Your goal
Reply with nothing but how many lines in the entries below include "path".

════════════════════

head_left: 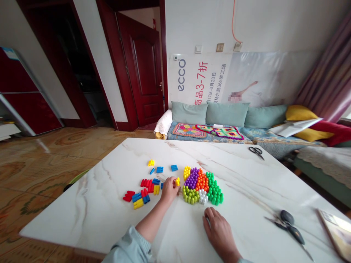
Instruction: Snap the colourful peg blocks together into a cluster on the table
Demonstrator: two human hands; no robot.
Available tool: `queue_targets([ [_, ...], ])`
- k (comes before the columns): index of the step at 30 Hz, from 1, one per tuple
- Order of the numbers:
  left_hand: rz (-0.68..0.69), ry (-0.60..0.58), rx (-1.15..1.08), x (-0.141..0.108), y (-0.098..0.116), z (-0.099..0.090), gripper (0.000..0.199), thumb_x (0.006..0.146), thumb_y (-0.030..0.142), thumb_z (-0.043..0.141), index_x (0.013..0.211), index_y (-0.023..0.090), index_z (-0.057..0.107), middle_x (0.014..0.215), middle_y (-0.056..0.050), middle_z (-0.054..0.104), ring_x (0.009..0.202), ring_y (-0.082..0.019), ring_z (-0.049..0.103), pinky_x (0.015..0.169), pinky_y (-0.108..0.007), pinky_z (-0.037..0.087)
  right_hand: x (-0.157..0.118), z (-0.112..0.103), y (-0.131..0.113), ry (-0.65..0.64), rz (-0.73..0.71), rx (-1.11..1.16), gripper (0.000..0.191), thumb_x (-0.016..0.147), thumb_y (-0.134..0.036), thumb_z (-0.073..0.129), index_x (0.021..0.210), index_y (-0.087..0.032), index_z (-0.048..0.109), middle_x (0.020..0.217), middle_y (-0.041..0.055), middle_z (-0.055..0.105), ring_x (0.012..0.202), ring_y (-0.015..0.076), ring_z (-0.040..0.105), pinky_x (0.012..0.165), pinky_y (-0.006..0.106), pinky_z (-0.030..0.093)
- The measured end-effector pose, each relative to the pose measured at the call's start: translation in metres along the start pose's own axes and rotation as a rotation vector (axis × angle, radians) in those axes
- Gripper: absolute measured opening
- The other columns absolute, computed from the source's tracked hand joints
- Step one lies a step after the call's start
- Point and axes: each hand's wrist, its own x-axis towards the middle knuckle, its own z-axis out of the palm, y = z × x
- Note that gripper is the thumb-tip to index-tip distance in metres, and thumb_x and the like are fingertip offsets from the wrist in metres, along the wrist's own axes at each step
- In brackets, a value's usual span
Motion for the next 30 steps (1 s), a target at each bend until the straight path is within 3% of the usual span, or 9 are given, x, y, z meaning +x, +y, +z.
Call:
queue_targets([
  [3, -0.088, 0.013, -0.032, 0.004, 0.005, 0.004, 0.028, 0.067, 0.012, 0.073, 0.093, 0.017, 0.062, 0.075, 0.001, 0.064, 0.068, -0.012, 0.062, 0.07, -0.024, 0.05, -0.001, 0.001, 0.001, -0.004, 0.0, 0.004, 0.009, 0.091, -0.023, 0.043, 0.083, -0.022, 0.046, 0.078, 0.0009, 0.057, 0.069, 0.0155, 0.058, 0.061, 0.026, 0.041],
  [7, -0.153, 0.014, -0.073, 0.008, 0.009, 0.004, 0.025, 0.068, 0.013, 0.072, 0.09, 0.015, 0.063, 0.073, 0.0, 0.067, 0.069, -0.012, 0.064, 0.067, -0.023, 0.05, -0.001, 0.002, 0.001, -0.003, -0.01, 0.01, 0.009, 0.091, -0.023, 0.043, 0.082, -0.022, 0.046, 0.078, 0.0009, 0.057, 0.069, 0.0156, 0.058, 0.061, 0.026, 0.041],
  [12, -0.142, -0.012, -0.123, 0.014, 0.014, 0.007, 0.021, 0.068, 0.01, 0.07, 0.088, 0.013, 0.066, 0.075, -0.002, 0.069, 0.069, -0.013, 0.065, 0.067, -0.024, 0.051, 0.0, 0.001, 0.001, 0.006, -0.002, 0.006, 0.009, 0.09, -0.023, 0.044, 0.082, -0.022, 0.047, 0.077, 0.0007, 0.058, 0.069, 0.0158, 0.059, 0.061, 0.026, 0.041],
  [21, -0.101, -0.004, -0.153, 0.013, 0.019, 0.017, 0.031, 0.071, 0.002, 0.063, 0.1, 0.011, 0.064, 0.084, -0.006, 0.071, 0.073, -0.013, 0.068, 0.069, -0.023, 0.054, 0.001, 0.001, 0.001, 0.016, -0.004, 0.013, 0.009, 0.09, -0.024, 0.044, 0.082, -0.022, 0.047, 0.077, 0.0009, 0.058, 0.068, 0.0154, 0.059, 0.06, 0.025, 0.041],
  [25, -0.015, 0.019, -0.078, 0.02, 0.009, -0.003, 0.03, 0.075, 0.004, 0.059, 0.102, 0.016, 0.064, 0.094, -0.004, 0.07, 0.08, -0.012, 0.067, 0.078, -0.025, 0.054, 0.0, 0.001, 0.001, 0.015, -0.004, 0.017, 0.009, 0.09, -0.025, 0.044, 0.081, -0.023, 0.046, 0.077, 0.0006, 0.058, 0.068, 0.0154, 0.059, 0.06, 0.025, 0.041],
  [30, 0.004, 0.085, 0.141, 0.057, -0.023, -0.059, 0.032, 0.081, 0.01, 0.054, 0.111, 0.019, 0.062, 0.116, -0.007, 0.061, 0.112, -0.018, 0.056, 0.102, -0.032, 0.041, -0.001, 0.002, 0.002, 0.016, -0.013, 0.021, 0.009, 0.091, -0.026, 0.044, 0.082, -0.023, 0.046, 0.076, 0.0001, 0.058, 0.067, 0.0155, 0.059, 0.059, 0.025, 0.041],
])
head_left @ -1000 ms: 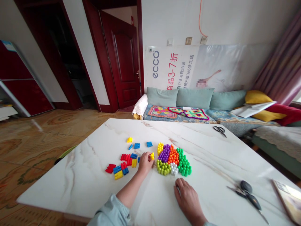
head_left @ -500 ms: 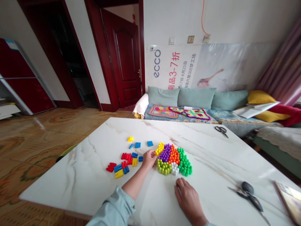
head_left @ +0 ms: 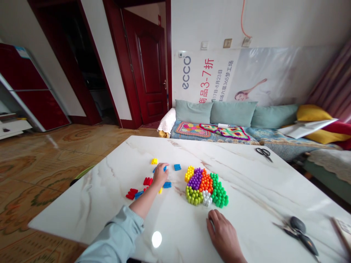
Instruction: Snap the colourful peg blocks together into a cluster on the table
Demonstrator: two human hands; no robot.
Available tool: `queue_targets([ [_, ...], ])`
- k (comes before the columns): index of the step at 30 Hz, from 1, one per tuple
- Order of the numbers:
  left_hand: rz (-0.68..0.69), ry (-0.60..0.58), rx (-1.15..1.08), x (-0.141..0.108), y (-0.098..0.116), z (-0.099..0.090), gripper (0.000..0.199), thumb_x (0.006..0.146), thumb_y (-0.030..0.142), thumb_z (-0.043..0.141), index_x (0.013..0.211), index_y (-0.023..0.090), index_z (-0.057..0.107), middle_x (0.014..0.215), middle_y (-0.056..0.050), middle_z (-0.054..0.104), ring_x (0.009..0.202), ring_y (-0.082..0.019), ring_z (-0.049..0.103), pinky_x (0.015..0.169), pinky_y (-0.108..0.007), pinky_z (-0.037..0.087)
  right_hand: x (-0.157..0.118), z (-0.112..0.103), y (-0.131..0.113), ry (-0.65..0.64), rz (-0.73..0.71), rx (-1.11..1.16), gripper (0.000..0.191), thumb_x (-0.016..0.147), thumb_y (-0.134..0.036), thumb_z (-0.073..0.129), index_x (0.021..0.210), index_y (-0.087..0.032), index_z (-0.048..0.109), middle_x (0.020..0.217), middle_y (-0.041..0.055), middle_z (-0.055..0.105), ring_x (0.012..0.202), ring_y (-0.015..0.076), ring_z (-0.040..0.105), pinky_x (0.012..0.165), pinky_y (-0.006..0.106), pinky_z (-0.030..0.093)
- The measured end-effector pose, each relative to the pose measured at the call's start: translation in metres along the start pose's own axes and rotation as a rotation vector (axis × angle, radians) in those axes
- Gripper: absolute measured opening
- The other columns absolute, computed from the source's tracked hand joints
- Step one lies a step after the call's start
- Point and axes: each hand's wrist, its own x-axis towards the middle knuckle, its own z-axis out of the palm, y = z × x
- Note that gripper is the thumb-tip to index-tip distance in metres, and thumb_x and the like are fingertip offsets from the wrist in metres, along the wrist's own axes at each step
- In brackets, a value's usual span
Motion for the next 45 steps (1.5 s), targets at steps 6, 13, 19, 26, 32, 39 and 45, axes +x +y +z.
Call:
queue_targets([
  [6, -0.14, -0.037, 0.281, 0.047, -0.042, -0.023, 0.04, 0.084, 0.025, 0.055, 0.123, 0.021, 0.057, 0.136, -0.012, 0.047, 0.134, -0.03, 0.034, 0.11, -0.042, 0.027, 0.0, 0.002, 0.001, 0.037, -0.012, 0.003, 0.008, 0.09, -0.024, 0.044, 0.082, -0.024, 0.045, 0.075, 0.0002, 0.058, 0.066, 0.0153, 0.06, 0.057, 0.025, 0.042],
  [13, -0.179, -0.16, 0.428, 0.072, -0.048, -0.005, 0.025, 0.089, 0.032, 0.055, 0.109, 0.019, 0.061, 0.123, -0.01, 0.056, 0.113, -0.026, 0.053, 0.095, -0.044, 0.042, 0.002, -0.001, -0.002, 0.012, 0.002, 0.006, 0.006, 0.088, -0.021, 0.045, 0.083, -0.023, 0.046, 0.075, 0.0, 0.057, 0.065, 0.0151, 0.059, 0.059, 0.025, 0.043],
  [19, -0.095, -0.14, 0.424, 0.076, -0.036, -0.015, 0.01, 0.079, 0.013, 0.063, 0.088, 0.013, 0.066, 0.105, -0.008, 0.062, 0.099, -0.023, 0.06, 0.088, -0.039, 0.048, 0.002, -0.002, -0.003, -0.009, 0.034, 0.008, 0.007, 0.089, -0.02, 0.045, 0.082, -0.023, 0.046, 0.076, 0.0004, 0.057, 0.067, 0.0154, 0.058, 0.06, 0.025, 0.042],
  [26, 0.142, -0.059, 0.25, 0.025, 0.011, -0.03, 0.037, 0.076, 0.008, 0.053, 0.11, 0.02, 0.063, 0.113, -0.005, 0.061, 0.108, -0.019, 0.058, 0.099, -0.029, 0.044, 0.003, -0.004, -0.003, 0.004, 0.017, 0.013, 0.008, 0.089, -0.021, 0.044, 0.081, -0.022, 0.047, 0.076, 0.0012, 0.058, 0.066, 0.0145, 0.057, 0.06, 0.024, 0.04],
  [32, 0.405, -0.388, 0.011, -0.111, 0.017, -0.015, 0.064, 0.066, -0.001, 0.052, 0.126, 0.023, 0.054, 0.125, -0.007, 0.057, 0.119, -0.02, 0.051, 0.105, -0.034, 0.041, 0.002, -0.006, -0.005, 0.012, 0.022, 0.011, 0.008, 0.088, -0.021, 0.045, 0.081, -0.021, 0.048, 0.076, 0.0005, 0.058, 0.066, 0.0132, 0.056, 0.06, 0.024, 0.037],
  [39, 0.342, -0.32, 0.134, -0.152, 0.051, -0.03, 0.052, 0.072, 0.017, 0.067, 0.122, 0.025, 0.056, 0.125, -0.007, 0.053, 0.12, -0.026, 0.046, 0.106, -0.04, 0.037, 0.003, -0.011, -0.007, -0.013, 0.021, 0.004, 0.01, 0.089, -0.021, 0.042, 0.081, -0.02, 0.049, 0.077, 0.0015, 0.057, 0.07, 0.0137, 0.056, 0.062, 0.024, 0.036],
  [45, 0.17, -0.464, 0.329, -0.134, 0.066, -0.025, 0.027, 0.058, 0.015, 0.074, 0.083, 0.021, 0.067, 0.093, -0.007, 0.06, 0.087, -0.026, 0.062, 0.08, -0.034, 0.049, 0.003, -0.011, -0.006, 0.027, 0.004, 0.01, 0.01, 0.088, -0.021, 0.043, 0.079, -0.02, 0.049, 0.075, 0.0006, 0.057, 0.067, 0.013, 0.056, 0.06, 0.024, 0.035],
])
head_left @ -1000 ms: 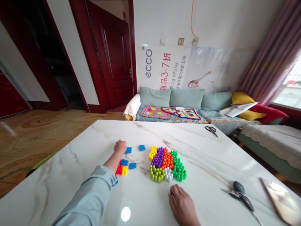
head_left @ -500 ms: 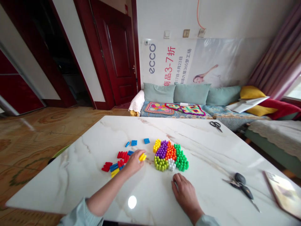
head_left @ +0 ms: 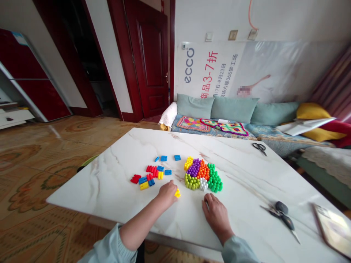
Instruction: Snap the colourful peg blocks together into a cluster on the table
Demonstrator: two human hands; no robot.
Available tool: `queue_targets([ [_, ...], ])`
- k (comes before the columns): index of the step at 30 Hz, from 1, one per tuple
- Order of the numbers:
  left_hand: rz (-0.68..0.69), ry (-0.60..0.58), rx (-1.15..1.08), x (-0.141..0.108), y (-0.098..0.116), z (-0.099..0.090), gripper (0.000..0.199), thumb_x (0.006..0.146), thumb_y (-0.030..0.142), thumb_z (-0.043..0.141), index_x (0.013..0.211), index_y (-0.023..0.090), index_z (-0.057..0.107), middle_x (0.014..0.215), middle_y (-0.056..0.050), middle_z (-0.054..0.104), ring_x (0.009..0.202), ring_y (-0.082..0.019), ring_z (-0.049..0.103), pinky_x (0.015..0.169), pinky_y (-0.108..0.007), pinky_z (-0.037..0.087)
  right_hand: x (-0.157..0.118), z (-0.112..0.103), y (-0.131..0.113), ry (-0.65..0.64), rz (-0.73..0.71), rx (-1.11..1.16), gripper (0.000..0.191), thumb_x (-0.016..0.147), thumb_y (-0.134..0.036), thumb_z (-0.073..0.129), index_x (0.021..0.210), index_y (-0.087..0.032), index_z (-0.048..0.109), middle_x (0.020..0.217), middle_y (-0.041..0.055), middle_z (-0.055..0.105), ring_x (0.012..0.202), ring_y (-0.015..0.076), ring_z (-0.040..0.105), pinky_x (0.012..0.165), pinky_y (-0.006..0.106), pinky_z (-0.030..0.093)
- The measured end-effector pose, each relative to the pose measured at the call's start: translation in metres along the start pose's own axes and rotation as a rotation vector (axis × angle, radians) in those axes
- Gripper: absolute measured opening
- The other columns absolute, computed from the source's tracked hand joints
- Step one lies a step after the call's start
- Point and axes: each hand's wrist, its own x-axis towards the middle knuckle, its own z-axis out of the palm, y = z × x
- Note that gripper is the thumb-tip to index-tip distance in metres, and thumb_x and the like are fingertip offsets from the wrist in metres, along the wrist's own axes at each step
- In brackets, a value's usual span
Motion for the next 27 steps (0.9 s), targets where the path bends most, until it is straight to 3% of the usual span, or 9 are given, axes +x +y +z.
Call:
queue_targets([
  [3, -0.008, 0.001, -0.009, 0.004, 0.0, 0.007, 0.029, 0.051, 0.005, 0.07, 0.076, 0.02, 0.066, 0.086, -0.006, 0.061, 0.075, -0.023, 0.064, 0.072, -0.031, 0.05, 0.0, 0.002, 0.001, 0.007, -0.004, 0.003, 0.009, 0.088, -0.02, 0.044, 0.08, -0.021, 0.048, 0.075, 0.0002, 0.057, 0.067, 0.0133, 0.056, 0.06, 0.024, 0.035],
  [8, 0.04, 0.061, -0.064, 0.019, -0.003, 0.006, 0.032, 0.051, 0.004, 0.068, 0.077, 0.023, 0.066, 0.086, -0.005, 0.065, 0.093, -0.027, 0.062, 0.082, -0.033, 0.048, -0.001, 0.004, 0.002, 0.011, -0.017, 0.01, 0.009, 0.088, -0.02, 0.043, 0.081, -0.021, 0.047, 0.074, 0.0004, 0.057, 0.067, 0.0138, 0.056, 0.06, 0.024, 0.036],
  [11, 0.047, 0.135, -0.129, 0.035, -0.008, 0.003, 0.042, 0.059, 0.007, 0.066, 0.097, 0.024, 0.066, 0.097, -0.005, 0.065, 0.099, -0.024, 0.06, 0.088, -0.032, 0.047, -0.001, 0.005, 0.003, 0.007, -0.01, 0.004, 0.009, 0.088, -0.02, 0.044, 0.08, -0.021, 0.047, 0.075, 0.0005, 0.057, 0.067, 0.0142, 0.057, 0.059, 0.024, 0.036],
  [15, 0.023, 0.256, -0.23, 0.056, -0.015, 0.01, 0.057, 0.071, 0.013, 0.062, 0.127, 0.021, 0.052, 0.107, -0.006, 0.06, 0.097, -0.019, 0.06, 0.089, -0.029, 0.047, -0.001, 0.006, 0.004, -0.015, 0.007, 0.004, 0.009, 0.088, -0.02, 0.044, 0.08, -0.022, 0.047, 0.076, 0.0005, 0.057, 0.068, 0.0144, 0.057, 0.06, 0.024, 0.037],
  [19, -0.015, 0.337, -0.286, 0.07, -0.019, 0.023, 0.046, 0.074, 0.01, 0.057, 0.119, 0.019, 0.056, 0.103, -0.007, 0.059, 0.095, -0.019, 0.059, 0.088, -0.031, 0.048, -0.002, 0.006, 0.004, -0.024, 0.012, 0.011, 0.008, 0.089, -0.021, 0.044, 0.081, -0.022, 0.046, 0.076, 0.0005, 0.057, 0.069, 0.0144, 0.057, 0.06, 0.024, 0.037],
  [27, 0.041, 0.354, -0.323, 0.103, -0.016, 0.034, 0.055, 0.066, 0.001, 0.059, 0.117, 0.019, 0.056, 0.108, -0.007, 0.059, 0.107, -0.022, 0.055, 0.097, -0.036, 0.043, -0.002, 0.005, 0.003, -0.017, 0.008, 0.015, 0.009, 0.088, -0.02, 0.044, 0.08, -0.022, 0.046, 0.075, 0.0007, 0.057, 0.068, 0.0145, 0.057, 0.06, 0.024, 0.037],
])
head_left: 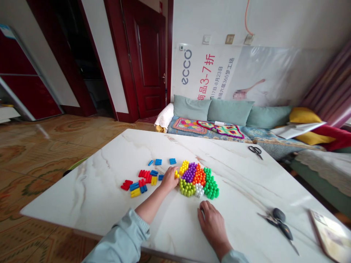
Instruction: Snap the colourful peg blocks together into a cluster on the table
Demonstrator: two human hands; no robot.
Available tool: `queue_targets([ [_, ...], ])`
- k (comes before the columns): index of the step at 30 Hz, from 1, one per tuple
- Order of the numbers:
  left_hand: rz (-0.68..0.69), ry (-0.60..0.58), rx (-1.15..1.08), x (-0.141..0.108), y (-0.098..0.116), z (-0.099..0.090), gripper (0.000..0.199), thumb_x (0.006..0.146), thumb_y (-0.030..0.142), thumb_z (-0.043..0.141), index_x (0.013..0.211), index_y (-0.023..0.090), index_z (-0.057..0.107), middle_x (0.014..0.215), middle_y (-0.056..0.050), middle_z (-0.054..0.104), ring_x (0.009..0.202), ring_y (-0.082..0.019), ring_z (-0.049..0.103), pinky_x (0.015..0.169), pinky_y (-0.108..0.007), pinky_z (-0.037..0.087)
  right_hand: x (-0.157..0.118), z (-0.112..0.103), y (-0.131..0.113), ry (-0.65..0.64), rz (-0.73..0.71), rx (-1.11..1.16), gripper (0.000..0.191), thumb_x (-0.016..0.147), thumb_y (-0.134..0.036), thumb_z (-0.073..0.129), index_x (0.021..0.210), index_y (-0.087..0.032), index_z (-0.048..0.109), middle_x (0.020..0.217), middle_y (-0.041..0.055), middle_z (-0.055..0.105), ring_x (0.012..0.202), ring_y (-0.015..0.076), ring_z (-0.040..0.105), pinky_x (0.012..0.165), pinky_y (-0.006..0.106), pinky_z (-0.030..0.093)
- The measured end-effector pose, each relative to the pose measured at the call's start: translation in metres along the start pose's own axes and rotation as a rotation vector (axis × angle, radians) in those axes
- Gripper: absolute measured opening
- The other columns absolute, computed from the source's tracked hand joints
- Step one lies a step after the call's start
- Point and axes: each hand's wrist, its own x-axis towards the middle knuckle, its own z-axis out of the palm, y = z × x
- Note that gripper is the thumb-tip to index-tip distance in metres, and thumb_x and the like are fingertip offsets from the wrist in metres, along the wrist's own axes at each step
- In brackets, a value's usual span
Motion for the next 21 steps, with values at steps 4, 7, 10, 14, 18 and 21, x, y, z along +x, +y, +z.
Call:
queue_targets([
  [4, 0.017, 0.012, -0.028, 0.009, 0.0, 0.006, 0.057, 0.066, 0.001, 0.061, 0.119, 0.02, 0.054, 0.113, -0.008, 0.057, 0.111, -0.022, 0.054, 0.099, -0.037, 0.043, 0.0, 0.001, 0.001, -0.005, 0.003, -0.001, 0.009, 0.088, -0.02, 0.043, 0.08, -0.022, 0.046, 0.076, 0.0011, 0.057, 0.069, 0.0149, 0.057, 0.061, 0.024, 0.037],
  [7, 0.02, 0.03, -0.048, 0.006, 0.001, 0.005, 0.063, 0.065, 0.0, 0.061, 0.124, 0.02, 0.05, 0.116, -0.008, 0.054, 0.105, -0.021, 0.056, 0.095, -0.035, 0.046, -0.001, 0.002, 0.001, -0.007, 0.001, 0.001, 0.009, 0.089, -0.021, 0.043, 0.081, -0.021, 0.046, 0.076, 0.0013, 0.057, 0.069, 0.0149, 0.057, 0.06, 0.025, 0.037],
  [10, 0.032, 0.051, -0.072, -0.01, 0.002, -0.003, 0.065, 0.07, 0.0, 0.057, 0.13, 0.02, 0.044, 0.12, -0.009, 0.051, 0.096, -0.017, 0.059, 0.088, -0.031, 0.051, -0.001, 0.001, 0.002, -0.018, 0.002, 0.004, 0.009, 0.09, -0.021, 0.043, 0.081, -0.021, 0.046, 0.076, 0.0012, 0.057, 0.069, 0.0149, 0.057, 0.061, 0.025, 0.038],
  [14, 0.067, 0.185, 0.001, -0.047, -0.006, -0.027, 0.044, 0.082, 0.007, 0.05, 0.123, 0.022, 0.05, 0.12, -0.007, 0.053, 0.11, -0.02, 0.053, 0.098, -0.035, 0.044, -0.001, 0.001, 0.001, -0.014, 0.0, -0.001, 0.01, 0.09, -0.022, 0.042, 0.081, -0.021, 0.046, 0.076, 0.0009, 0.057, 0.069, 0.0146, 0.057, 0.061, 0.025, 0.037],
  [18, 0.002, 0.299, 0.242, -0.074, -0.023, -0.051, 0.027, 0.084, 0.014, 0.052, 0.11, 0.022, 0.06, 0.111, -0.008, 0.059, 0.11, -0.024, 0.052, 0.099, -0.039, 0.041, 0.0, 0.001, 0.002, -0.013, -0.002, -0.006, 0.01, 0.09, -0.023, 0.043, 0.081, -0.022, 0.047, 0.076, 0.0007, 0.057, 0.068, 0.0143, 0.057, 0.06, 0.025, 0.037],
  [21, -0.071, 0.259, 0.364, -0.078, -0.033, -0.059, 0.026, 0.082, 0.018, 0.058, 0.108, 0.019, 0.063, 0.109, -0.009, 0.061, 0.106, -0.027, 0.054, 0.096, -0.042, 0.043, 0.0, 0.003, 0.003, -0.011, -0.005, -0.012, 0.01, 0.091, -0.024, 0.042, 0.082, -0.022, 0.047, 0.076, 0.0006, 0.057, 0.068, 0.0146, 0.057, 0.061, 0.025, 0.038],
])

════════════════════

Answer to this exercise
2